地上に現れ出た小さな満月は、薔薇園の花々を幻想的に浮かびあがらせていた。花期に入ったとはいえまだ早い時期なので、露地にある薔薇園の花はぽつりぽつりとしか咲いていない。しかし、それはそれで個々の花々を観賞するには適していた。ディグナは花の方に月光をかざしては、名前を言い当てたり栽培の様子を尋ねたりして、薔薇の迷路を楽しんでいる。
マリルルカは夢見心地で歩いていた。ディグナは熱心に薔薇を見ていたが、決してマリルルカをおろそかにすることなくエスコートしてくれる。歩く速度を合わせ、道に窪みがあれば上手に避けて、視線を向ければ笑顔で返してくれる。まるで恋人同士みたいだ。

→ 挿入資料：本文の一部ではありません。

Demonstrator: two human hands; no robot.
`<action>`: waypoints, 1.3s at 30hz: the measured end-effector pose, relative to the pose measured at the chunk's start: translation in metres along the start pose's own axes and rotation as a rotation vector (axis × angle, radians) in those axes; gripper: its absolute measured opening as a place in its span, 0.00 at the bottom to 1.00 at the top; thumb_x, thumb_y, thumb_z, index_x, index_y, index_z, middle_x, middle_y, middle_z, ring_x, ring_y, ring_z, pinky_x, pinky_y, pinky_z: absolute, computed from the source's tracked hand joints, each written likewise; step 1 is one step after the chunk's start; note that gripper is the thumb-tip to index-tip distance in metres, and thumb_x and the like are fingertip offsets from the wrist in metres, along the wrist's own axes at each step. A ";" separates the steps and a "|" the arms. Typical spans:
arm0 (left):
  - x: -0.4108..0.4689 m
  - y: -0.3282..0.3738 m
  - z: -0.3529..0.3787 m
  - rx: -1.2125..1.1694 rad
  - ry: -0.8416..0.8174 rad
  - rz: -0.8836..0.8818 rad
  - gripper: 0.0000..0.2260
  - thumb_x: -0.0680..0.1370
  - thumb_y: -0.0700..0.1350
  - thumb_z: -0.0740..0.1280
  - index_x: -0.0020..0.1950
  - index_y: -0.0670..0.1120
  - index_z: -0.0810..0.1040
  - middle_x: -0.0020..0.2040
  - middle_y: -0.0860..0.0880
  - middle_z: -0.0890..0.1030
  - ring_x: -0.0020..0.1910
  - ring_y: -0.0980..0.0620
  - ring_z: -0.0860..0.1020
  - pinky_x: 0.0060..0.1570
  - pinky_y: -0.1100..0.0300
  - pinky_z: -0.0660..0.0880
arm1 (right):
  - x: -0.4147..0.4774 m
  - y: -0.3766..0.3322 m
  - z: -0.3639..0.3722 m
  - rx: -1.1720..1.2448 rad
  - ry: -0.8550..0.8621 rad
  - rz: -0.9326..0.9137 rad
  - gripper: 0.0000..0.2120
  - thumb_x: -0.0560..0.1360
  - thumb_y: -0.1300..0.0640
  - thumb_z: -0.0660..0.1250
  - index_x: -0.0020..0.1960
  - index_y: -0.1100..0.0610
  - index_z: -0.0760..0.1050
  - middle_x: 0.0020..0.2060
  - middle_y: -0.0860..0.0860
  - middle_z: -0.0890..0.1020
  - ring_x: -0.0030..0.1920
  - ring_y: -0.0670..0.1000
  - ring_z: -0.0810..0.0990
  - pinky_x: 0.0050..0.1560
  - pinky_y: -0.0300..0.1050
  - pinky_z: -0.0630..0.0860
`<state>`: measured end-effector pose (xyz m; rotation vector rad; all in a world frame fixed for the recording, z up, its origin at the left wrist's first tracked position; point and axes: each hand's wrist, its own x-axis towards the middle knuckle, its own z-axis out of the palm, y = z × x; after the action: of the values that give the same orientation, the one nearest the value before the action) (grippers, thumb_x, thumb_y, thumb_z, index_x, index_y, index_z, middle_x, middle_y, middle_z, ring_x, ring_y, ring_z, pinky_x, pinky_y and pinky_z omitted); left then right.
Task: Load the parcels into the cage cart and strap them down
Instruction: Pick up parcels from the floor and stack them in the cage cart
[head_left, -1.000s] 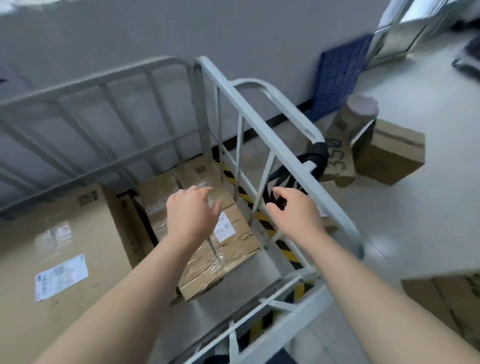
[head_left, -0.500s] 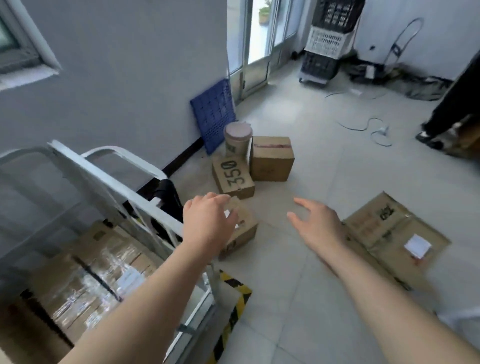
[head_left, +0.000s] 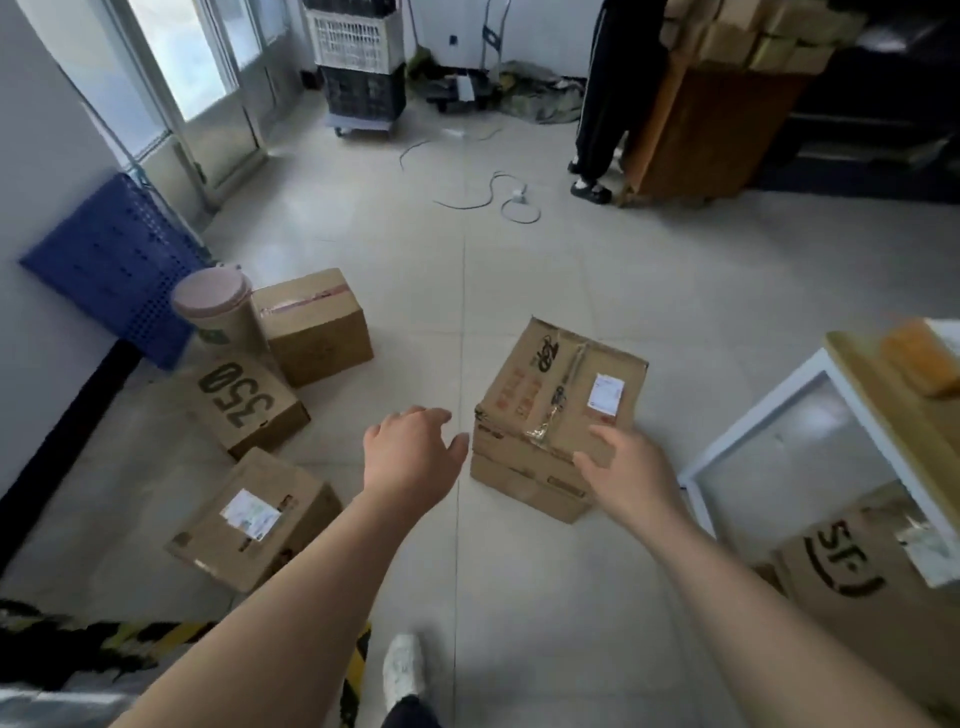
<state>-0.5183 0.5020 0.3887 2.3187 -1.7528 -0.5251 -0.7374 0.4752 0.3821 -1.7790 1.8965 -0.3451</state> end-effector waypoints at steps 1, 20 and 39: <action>0.016 0.007 0.007 0.006 -0.029 0.013 0.21 0.79 0.59 0.59 0.69 0.52 0.73 0.65 0.51 0.77 0.64 0.47 0.74 0.64 0.50 0.66 | 0.012 0.010 0.000 -0.004 0.005 0.026 0.21 0.75 0.51 0.66 0.68 0.52 0.73 0.64 0.51 0.78 0.63 0.53 0.75 0.59 0.44 0.72; 0.316 0.071 0.179 0.120 -0.433 0.062 0.29 0.77 0.57 0.64 0.76 0.50 0.61 0.68 0.46 0.71 0.65 0.44 0.70 0.64 0.47 0.70 | 0.259 0.148 0.092 0.073 -0.037 0.479 0.26 0.75 0.47 0.65 0.72 0.51 0.68 0.65 0.54 0.75 0.65 0.55 0.72 0.61 0.47 0.71; 0.435 0.007 0.422 0.146 -0.581 -0.247 0.51 0.68 0.66 0.71 0.76 0.64 0.37 0.76 0.38 0.49 0.75 0.36 0.54 0.72 0.41 0.56 | 0.392 0.310 0.270 0.109 -0.168 0.730 0.45 0.67 0.40 0.73 0.76 0.37 0.49 0.73 0.61 0.57 0.73 0.62 0.60 0.69 0.62 0.64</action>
<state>-0.5842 0.1098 -0.0695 2.6911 -1.7667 -1.2595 -0.8629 0.1666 -0.0777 -0.9135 2.1875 -0.0265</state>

薔薇の迷路を抜けると、木立の向こう側に建物の屋根が見えた。ディグナが月の石を掲げて指さす。
「あれは温室だね。鍵がかかってるから入れないけど、壁が硝子だから、外から眺めたことはあるんだよ」
マリルルカは温室にも薔薇があると言いかけて、あっと声をあげて口を閉ざした。
良い思いつきが浮かんだ。さっそく実行しようと、ディグナの手を引く。